Collier Gwin, the owner of Foster Gwin Gallery, was caught on video spraying water at an unhoused person on the sidewalk.
Stephen Lam / The ChronicleRegarding “S.F. gallery owner justified in spraying homeless woman with water hose” (Letters to the Editor, SFChronicle.com, Jan. 16): The letter headline was shocking. How can you present an assault as having any justification whatsoever? Would you publish a man’s justification for slapping his wife, too?: “She deserved it … look what she made me do.”
Homeless folks, especially those with behavioral health challenges, are our most vulnerable neighbors. Printing a justification for assault only encourages more violence and vigilantism.
In the richest city, in the richest state, in the richest country in the world, there is no excuse for addressing homelessness with anything other than health care and housing. There is no excuse for failing to care for our most vulnerable neighbors and certainly no justification to attack people our city has left out in the rain and cold. The Chronicle is complicit in future attacks by printing this craven take.
Christin Evans, San Francisco
The reality in S.F.
Regarding “She failed to save her daughter from fentanyl’s grip. A year later, her daughter and S.F. remain stuck” (Heather Knight, SFChronicle.com, Jan. 14): Thank you for publishing the latest in Heather Knight's continuing story of Jessica Didia and her mother, Laurie Steves.
When friends and colleagues from around the world ask me what’s really going on here (and they ask often, I assure you) I will send them this tragic article that underscores the reality of those caught up in the open-air drug scenes that our civic leadership somehow seems to be just fine with. When will we all — progressives and moderates alike — agree that it’s simply not compassionate to let people rot on San Francisco’s streets? When will we stand up to the hordes of dealers who essentially own our downtown core?
Josh Steele, San Francisco
CEQA law works
Regarding “California legislators refuse to fix CEQA. Here’s how Newsom and the courts can take charge” (Open Forum, SFChronicle.com, Jan. 14): Chris Elmendorf’s invective against the California Environmental Quality Act echoes the talking points of a familiar, orchestrated statewide attack. It is short on facts and long on the hyperbole Elmendorf claims to decry. Empty pronouncements that “CEQA has brought California to a breaking point” and that its “lodestar is that development … is always riskier than doing nothing” take calculated aim at a highly successful law.
Objective empirical studies, including one from the Rose Foundation , demonstrate that CEQA is not impeding housing development. And the California Legislature continues to streamline or exempt infill housing while also attending to climate change, environmental justice and the wildfire threat.
Elmendorf presumes to direct Gov. Gavin Newsom and California courts to weaken regulations that implement our state’s foremost environmental law. And he dismisses the views of fellow professors who have worked for decades, in and out of academia, to enhance CEQA’s effectiveness. Critically, Elmendorf fails to recognize that environmental impact reports only address potentially significant impacts, not “everything under the sun.” Lesser impacts already require no review.

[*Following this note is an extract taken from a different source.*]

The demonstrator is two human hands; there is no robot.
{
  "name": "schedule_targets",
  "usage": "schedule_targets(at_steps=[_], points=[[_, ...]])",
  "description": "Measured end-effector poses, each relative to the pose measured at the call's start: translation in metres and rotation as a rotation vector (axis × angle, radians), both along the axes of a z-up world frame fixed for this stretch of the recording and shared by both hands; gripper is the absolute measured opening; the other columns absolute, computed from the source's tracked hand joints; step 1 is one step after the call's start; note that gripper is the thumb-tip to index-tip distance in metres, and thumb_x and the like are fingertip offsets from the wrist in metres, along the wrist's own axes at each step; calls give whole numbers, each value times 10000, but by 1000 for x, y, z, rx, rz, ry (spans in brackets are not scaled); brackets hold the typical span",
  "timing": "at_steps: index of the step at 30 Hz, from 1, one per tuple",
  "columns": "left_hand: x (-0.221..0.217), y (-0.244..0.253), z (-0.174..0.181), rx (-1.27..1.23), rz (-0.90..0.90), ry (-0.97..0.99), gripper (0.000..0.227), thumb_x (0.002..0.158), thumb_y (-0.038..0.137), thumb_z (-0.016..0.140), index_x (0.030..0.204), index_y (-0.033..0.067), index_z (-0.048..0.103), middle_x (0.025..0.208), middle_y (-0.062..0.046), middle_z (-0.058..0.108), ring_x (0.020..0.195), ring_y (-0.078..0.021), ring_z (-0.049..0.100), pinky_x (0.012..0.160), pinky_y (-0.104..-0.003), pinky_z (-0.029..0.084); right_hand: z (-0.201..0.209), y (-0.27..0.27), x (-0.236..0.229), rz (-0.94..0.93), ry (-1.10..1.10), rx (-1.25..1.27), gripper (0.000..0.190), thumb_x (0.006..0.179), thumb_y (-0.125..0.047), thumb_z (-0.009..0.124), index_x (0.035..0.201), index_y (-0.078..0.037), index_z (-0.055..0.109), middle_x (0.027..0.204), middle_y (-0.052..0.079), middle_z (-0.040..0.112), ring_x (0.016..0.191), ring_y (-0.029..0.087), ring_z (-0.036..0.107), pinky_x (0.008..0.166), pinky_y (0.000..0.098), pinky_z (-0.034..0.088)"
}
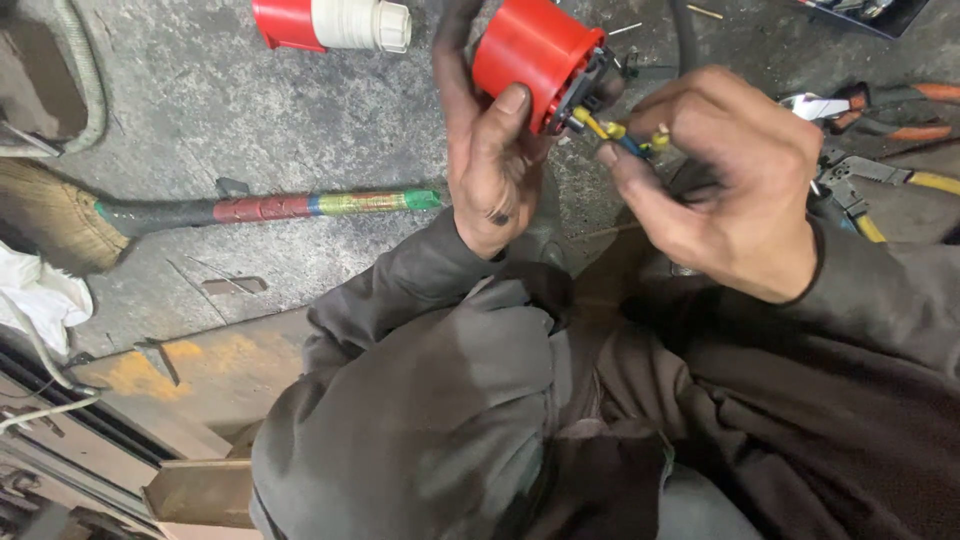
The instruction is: The person strips the ends of several colored wires, inserts them into the terminals of a red industrial plug, and tightens each terminal with a screwdriver. The person then attaches a white connector housing to the red plug body and gives a final tightening.
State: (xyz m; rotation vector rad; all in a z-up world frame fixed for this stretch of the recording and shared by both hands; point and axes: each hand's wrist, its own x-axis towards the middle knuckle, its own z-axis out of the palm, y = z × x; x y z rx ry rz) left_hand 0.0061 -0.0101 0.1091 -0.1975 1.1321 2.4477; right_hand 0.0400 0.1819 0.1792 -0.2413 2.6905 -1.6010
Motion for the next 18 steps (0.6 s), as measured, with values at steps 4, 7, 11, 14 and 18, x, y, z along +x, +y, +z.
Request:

CEQA’s mandates continue to protect and improve California’s environment as they have for 50 years. The professor would do well to join ongoing, collegial efforts ensuring that CEQA continues to meet environmental challenges
Lope Yap Jr., vice president, George Washington High School Alumni Association; Harvey Smith, president, People’s Park Historic District Advocacy Group; Emil De Guzman, president emeritus, Manilatown Heritage Foundation; Robert Flynn Johnson, retired curator, Fine Arts Museum San Francisco; John Rothmann, president, George Washington High School Alumni Association; Terence Redmond and Gray Brechin
Keep Santos in office
I say we let Rep. George Santos remain in Congress; he’s the perfect politician. We don’t have to wait to catch him in a lie because we will know in advance he’s going to do just that.
The difference between Santos and a lot of politicians is that he got caught early.